Tomorrow is the third Sunday of Lent and the Gospel reading recall Jesus’ encounter with the Samaritan woman. Tired from a journey, the Lord was sitting by the well, the Jacob’s well. A Samaritan woman came to draw water, and Jesus asked her for a drink. In those days, the Jews were not on speaking terms with the people of Samaria (today located in the northern West Bank) as both claim to be the true religion.
It is in this context that the Samaritan woman asked Jesus, a Jew, why he was asking for a drink from a woman of Samaria. To which Jesus answered, “If you knew the gift of God, and who it is that is saying to you, ‘Give me a drink,’ you would have asked him, and he would have given you living water.” And further promised her that whosoever drinks of the water he will give them will never be thirsty. “The water that I will give will become in them a spring of water gushing up to eternal life,” the Lord added.
Although His answer might have been confusing to her as he was talking in cryptic and mysterious manner, the Samaritan woman readily accepted Jesus’ offer and asked for this water so that she may never be thirsty or have to keep coming to the well to draw water.
The Gospel reading teaches us a few things in life and in our faith in Jesus Christ: that salvation is inclusive and open to everybody even those who are considered different because of their race, ethnicity, gender or status in life as long as one believes in the message of Jesus Christ.
This is a time of fear and trembling. We are worried and fearful because of the terrifying things happening around us. People are anxious and apprehensive about the contagion that has already infected more than a hundred thousand people, killed thousands, rapidly spreading in all corners of the globe, disrupting every social and economic fabric of most communities. Social distancing, lockdowns, and hospital triages have become common use words.
Much like in the Gospel reading, we are thirsty for security and assurance, and we crave to drink the water that will dispel our worry and lack of peace of mind. But in the mad frenzy to protect ourselves and our loved ones from the contagion and its attendant consequences, we often overlook that it is in this very same situation that Jesus is inviting us to drink, like the Samaritan woman, the waters of eternal life.
In this context, as Fr.
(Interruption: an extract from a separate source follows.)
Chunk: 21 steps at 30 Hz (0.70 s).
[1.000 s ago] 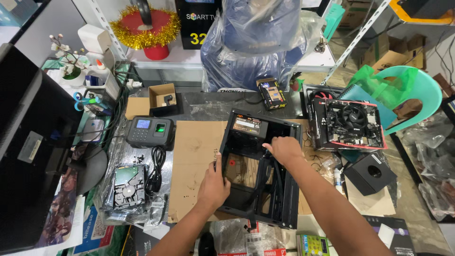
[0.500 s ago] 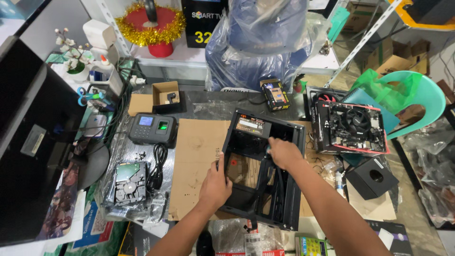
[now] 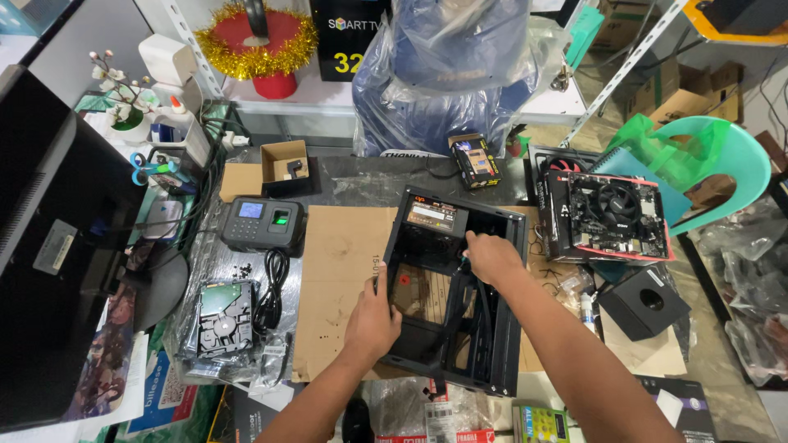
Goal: The person works inside an open computer case, routing cables and securing components with a screwdriver. They reach into a plastic storage bin to retrieve small parts, then continue tightening screws and adjusting internal wiring within the case.
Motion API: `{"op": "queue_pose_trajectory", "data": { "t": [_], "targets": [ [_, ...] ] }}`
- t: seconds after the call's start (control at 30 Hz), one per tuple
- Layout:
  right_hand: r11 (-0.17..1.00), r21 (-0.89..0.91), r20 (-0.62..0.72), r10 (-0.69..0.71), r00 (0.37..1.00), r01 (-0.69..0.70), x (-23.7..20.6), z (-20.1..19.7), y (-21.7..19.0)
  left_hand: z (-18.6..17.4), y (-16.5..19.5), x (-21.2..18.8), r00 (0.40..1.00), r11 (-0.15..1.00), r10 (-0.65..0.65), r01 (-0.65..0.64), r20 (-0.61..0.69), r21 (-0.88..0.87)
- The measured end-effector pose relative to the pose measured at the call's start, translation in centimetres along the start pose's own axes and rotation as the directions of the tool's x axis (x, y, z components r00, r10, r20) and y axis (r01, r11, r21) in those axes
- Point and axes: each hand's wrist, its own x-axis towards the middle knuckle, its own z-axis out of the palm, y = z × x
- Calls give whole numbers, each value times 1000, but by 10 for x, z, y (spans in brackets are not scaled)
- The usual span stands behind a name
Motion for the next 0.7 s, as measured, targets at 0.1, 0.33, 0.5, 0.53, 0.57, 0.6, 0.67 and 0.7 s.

Roque Ferriols, SJ, the wisest living Filipino, taught me forty years ago in a course on the Danish philosopher Soren Kierkegaard, the fear and trembling we now feel has immense value – if it pushes us to ask help for our unbelief and lead us to authentic faith.
Faith of course must never be an excuse for negligence and recklessness. God gave us reason so that we can respond to events rationally. Science and good governance are gifts that comes from a loving Almighty who wants us to have all the tools necessary to combat evil and bad things that come our way.
That is why I support fully the decision of Bishop Broderick Pabillo, Administrator of the Archdiocese of Manila, to give the faithful dispensation from going to mass this Sunday and to not have public activities in churches in the next week. This is why the churches in Rome are closing until early April. The Catholic Church has learned from history when some religious leaders recklessly exposed the faithful to danger by conducting novenas and processions during epidemics.
The Health Minister of Singapore is right when he said that in the days ahead countries with an adequate public health system, good governance, and strong social capital will do better in responding to the coronavirus crisis. We don’t have all three and must work overtime to prepare us better for the tough days ahead.
With this in mind, we should pray every day the oratio imperata issued by the CBCP:
“God our Father, We come to you in our need to ask your protection against the 2019 N-Corona Virus, that has claimed lives and has affected many.
We pray for your grace for the people tasked with studying the nature and cause of this virus and its disease and of stemming the tide of its transmission. Guide the hands and minds of medical experts that they may minister to the sick with competence and compassion, and of those governments and private agencies that must find cure and solution to this epidemic.
We pray for those afflicted may they be restored to health soon. Grant us the grace to work for the good of all and to help those in need.
Grant this through our Lord, Jesus Christ, your Son, who lives and reigns with You, in the unity of the Holy Spirit, God forever and ever. Amen. Mary Help of all Christians, pray for us.St. Raphael the Archangel, pray for us. St. Rock, pray for us.St. Lorenzo Ruiz, pray for us. St. Pedro Calungsod, pray for us.”